俯き加減のまま視線を少し上げてちらりとトミーを見、エルヴァーンの彼女は小さく微笑む。
エルヴァーンにしてはやや肌が白く、女性でも何処かかっこ良さのあるすらっとした体。
もともとエルヴァーン族には美形が多いと思っていたが、黒髪の彼女からは豪華な美しさとは異なる上品な美を感じた。

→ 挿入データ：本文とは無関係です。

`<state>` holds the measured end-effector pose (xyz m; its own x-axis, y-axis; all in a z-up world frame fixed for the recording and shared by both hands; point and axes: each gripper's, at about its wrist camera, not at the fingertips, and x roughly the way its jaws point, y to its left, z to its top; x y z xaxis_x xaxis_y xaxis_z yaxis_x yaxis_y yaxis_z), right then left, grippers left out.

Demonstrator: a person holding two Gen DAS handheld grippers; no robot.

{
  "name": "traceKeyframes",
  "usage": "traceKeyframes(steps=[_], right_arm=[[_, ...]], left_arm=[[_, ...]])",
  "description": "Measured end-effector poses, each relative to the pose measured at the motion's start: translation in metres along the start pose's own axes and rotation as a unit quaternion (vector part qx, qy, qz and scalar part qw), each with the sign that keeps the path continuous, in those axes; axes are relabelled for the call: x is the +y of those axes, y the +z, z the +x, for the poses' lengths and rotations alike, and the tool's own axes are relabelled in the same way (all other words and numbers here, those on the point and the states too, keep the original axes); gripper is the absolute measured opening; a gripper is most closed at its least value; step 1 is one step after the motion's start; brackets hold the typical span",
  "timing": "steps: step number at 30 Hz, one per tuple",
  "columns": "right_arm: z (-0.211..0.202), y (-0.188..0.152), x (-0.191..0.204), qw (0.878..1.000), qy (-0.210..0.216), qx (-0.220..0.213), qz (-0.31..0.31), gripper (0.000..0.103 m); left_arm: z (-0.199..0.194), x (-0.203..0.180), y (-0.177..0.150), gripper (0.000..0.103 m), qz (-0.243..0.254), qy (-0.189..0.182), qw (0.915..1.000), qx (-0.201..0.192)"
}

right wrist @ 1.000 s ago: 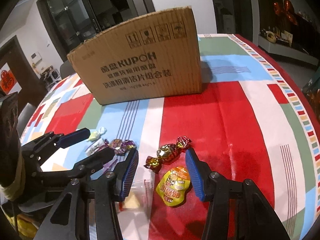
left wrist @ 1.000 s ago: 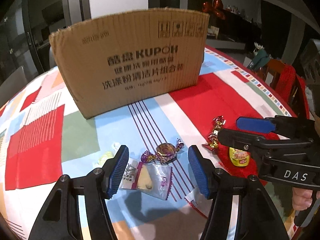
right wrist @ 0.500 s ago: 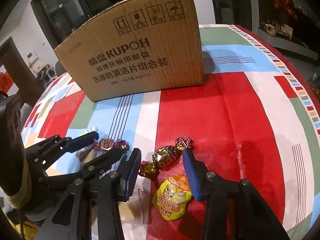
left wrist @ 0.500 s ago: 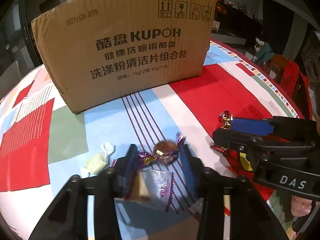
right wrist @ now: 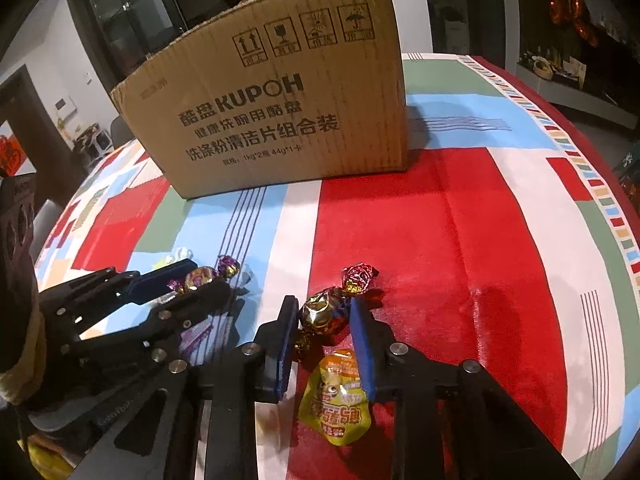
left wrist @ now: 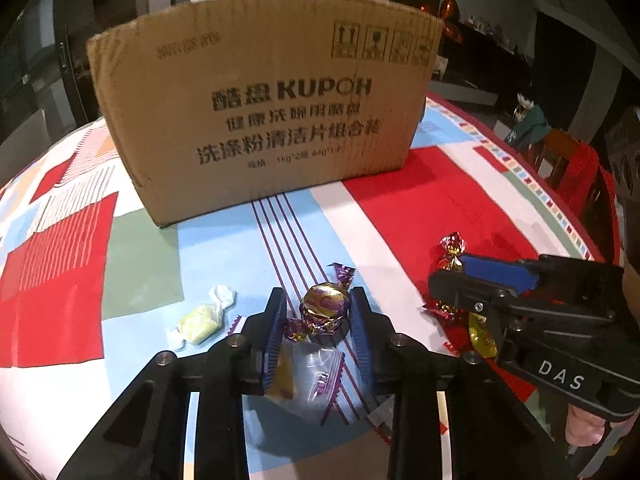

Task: Organize snacks
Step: 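Grasp the purple-wrapped candy with the left tool while the right tool grasps the gold-wrapped candy, then carry both candies over the box and open both tools to drop them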

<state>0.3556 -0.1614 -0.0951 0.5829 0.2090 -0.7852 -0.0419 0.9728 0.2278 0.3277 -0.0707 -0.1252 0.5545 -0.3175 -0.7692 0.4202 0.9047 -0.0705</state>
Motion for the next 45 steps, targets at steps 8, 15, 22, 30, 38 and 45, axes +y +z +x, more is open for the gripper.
traceKeyframes(steps=[8, 15, 22, 30, 38, 45], right_arm=[[-0.021, 0.005, 0.006, 1.000, 0.005, -0.021, -0.007, 0.028], [-0.047, 0.010, 0.014, 0.999, 0.013, -0.050, -0.018, 0.028], [-0.073, 0.019, 0.020, 0.996, 0.023, -0.080, -0.024, 0.028], [-0.101, 0.038, 0.028, 0.991, 0.032, -0.121, -0.037, 0.028], [-0.117, 0.064, 0.034, 0.986, 0.037, -0.154, -0.047, 0.028], [-0.125, 0.092, 0.042, 0.982, 0.042, -0.177, -0.058, 0.028]], left_arm=[[-0.024, 0.000, 0.005, 0.024, -0.013, -0.005, 0.9997, -0.023], [-0.053, 0.000, 0.011, 0.024, -0.028, 0.000, 0.9983, -0.051], [-0.084, 0.000, 0.021, 0.024, -0.038, 0.006, 0.9958, -0.083], [-0.119, 0.004, 0.041, 0.024, -0.042, 0.010, 0.9916, -0.122], [-0.137, 0.009, 0.064, 0.024, -0.032, 0.025, 0.9890, -0.142], [-0.150, 0.017, 0.089, 0.024, -0.028, 0.033, 0.9863, -0.159]])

姉弟でも髪の色が違うことはある、何も驚くことはない。
「お姉さんだったんですね、ビックリしちゃいました」
ははと笑ってトミーは隣に立っているダンのことを『ね?』と見上げる。
ダンはエルヴァーンの姉弟をじっと眺めて怪訝な顔をしていた。
そんな彼の様子に『ダン?』とトミーが首を傾げると、テーブルに肘を着いていたローディが片方の眉を吊り上げて言う。
「にゃーにゃー、言っていい?」
疑問符を浮かべた皆が彼に視線を集める。
「女体に見えないんだけど」
お茶に口をつけていたロエが慌てて口に手を添えた。
その発言に仰天したロエとトミーはローディに目を白黒させるが、いつもならすぐに投げられるダンの痛烈な言葉が飛ばないことにはっとする。

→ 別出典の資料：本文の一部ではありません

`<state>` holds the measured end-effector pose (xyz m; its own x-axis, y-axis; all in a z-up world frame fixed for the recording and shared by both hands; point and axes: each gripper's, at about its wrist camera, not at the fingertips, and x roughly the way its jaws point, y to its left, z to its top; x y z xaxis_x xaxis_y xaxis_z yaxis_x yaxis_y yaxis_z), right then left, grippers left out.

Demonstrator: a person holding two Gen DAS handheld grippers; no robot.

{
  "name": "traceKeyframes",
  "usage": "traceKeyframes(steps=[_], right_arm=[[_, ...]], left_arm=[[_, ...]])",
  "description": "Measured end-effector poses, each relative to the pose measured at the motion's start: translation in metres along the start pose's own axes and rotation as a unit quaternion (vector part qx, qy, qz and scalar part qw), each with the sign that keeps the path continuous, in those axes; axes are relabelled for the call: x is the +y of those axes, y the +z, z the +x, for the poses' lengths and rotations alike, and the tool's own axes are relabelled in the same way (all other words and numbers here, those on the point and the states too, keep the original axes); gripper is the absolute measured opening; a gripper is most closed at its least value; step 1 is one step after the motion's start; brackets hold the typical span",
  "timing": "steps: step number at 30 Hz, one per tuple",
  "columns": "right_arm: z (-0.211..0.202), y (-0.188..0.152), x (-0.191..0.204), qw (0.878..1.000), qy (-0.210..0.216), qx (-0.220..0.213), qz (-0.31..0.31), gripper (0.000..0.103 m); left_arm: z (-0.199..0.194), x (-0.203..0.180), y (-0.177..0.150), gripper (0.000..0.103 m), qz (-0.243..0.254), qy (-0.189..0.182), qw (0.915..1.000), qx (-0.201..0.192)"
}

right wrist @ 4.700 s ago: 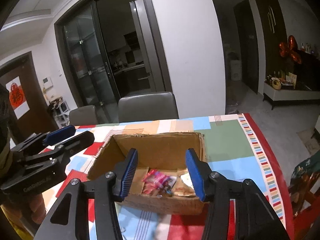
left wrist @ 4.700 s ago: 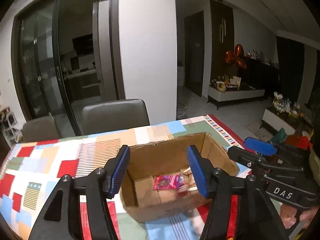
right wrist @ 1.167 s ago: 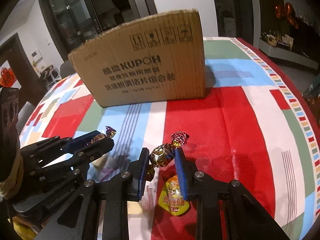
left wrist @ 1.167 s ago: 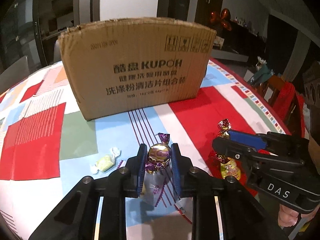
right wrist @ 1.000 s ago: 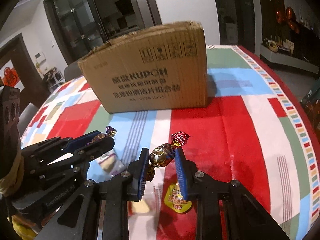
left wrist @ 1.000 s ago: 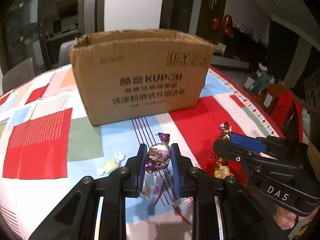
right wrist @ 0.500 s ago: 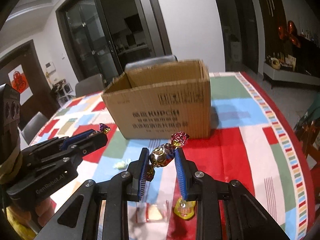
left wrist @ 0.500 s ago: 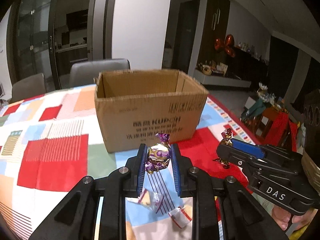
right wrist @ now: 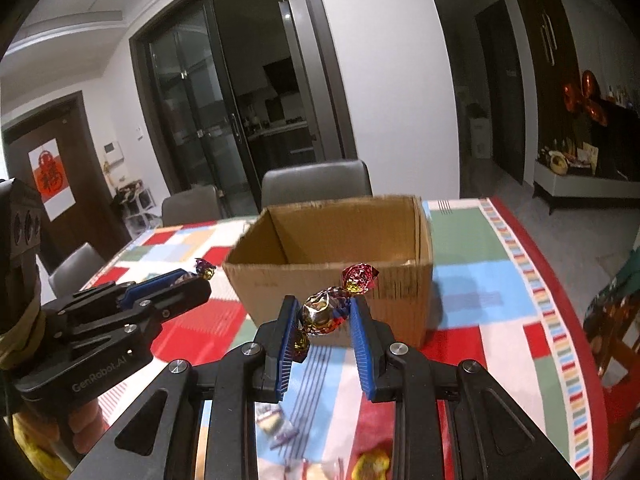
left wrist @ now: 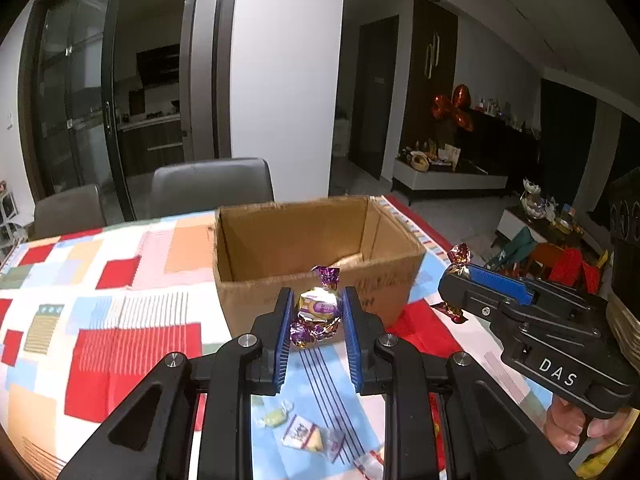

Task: Organize snacks
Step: 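Carry both candies over the box and open both tools to drop them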

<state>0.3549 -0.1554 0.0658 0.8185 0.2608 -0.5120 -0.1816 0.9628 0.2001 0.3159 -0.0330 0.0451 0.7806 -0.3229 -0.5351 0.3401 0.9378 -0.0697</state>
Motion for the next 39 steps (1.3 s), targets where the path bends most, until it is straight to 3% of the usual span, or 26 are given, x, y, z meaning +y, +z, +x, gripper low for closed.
traceKeyframes(steps=[11, 22, 25, 27, 29, 39], right_arm=[[0.020, 0.037, -0.002, 1.000, 0.007, -0.019, -0.012, 0.028], [0.053, 0.062, -0.005, 0.999, 0.004, -0.011, -0.035, 0.028], [0.065, 0.069, -0.008, 0.999, -0.001, -0.005, -0.032, 0.028], [0.070, 0.072, -0.010, 1.000, -0.007, -0.002, -0.028, 0.033], [0.069, 0.070, -0.011, 0.999, -0.020, -0.005, -0.024, 0.057], [0.036, 0.044, -0.014, 0.999, -0.041, -0.008, -0.013, 0.057]], left_arm=[[0.015, 0.011, 0.035, 0.024, -0.003, 0.011, 0.9998, -0.019], [0.052, 0.021, 0.062, 0.025, -0.004, 0.024, 0.9996, -0.018], [0.064, 0.025, 0.070, 0.034, -0.007, 0.025, 0.9996, -0.007], [0.068, 0.028, 0.074, 0.050, -0.011, 0.039, 0.9992, -0.001], [0.063, 0.027, 0.073, 0.061, -0.012, 0.048, 0.9987, -0.010], [0.033, 0.018, 0.039, 0.080, -0.016, 0.073, 0.9972, 0.001]])
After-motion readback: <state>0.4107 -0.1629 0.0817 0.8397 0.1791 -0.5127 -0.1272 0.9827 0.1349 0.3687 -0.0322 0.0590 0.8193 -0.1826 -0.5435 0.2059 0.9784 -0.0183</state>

見上げると、ダンは変わらずパリス姉を見つめてとても微妙な顔をして眉根を寄せていた。
「え……えーとですね…」
見る見る首を窄めて小さくなる姉の横でパリスがどもる。
が、一つ深呼吸をすると、ヤケになったように言った。
「い、今は姉さんですけど、昔は兄さんでしたーみたいな☆」
リオがシチューを盛大に吹いた。
あとがき
石でも槍でも机でも投げたければ投げればいい。あー……これでまた一つ肩の荷が下りました。

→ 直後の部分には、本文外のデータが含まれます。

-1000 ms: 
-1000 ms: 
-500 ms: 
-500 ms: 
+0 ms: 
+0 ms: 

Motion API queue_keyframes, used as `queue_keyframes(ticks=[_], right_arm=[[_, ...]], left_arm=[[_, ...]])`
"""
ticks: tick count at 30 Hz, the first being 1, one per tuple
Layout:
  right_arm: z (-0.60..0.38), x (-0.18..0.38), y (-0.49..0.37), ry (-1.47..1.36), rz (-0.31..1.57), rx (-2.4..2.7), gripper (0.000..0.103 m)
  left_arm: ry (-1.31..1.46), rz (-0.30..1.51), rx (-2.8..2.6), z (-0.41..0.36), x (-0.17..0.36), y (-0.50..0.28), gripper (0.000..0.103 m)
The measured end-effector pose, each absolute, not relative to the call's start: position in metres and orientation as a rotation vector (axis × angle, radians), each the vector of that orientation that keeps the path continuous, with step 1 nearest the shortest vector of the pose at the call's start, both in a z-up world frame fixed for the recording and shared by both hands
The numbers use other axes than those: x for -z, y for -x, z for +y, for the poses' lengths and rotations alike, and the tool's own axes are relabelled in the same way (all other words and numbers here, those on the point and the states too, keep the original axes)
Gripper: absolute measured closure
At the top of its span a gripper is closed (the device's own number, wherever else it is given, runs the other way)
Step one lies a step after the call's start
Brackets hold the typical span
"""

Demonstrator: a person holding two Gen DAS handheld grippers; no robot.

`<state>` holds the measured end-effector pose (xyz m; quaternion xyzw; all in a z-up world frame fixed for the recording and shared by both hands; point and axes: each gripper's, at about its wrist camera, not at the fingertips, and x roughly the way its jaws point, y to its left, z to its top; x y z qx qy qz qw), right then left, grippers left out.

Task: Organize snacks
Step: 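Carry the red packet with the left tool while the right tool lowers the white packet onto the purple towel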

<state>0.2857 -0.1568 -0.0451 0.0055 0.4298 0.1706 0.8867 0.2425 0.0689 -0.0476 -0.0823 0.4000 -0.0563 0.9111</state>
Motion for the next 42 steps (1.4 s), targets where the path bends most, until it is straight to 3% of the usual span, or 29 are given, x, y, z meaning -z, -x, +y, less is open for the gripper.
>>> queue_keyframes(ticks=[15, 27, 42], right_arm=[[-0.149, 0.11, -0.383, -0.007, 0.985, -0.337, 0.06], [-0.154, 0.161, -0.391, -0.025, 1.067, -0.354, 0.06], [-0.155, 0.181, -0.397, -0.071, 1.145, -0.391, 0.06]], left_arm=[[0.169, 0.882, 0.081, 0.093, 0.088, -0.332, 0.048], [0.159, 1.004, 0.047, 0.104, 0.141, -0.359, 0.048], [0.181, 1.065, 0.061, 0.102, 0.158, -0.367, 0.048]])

ラストの衝撃の事実のせいで前半部分のこと全部忘れられそうですね、コレ。
ノルヴェルトが気付き、何気にいっぱいいっぱいだったダンも浄化され、やっっっっとトミーも元通りになりました。
っていうかそこのヒューム二人、恥ずかしいよ君達。(吐砂)
マジで、作者シカトしてドコまでいっちゃうのかと思った。(;´□`)
そしてまぁ最後の暴露についてですけれど……あぁあ、知ーらね。(←オイ)
ヴィヤーリット兄さんが例の『姉さん』だったわけですよ……。